Nell's heartbeat pounded at the base of her throat.

If they called her bluff, she was dead, but they'd have to be crazy to test her. They wouldn't. Not after how she'd pelted their stupid gang leader with rocks. Not after how he'd been humiliated.

One of the boys wasn't convinced. “You don't have no gun.” He snorted out his skepticism to the nervous chagrin of his peers.

Nell stopped walking.

All sense and reason screamed for her to not do whatever she was about to do.
Don't,
Barrett would have scrawled onto his notepad.
Keep walking. Don't be an instigator.
But if she continued on her way, they'd
know
she was lying, and that was something Barrett had taught her as well. If you were going to con someone, you had to ride it out all the way. If you were going to lie, you had to commit.

She turned her head, gave the group a
try me
look. “I'm pretty sure I do,” she said, her tone flat and even. “And I'm pretty sure I have a rock or two with your name on it too . . . before I blow your head off.”

A few of the boys grew wide eyes, stunned by her gall. The kid who had claimed she was lying gaped at her for a long while, motionless, as if carefully considering what to say or do next. Finally, he smirked and gave his gang a look.

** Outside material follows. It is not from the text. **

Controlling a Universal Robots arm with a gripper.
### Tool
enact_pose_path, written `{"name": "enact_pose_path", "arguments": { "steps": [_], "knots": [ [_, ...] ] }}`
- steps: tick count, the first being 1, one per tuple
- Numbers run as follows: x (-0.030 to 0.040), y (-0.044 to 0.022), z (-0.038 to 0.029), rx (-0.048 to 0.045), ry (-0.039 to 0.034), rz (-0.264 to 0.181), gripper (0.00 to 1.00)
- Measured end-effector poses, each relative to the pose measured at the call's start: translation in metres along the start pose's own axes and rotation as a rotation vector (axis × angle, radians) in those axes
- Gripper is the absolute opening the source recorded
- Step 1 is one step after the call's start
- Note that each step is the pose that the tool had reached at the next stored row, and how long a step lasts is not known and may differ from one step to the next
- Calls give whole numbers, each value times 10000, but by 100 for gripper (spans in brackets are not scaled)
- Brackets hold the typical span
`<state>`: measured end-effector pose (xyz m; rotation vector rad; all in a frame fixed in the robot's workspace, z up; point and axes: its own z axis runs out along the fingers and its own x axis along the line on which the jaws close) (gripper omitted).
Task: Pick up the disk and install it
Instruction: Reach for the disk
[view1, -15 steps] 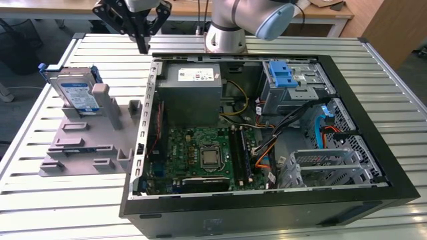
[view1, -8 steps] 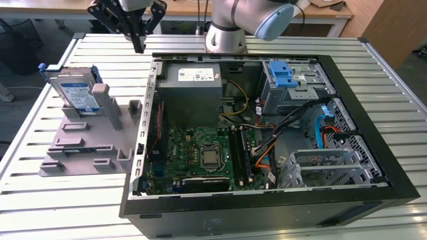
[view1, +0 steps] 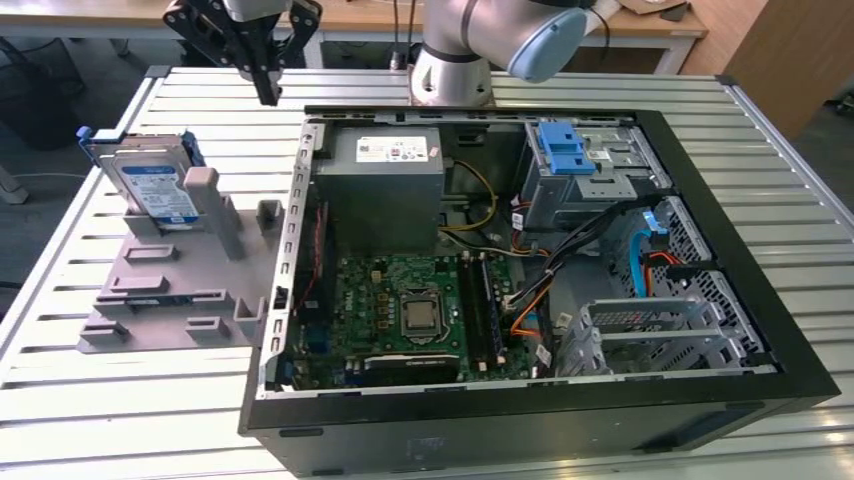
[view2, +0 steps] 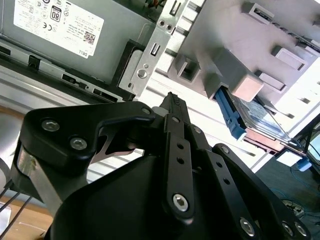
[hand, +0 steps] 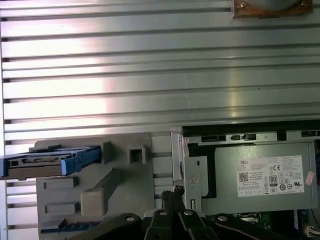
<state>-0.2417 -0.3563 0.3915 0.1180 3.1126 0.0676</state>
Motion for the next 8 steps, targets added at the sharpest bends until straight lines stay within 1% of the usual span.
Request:
{"name": "enact_pose_path", "arguments": {
  "steps": [8],
  "knots": [
    [123,0,-2,0,0,0,11]
  ]
}}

“Eh, let's go,” he said. “
Esta perra es loca
.”

Nell watched them pedal away, fascinated by the fact that they were leaving rather than getting even for the rock attack. It was a revelation. An overwhelming sense of power. The same feeling that had nibbled at the arteries of her heart after she'd told Mary Ann where to shove her presumptuous bullshit. The gang's retreat was a reassurance that, yes, she
was
in charge, that she
could
decide what did and didn't happen in her life. If she could fend off a group of harassing boys, a couple of high-maintenance girls would be a laugh. Nell glanced down to the Gimbels bag in her left hand, as though she had bought a helping of courage off a sales rack along with her new clothes and shoes.


Es loca
,” she repeated to herself. She didn't speak Spanish, but she knew enough of it to know that
loca
meant
crazy
. And if they thought she was crazy, all the better. Because you had to be nuts to mess with a lunatic.

.   .   .

Nell unlocked the apartment door and Barrett looked up from his book. She gave him a smile, the paper of the large Gimbels bag crunching against the side of her left thigh. “Sorry I'm late.” Her good mood beamed out at him. After her lunch with the girls, her mini–shopping spree, and now her success at fending off those idiot boys, she'd never felt better.

Swinging the apartment door closed with her foot, she stepped across the shabby space to the kitchen table and draped the plastic wardrobe bag over the back of a chair. The Gimbels bag went onto the top of the table as carefully as a new mother would have placed a baby in a bassinet. Those two bags, Nell was sure, held the key to her new life, to new friends and new opportunities. She gazed at them thoughtfully, then turned her attention to her brother.

What's all this?
Barrett held up his yellow pad from where he sat, curious, but not quite curious enough to rise from his seat.

“I went to Gimbels,” she said. “After how my shirt and pants got ruined last week, I figured I was due for a few new things anyway.” Kicking off her scuffed penniless loafers, she dug in the bag for the shoebox that held her brand new sandals inside. “See?” She held one of them up by its strap, then took a seat, slipping her feet inside. Cinderella's life had been changed by a pair of shoes. Maybe she'd have similar luck.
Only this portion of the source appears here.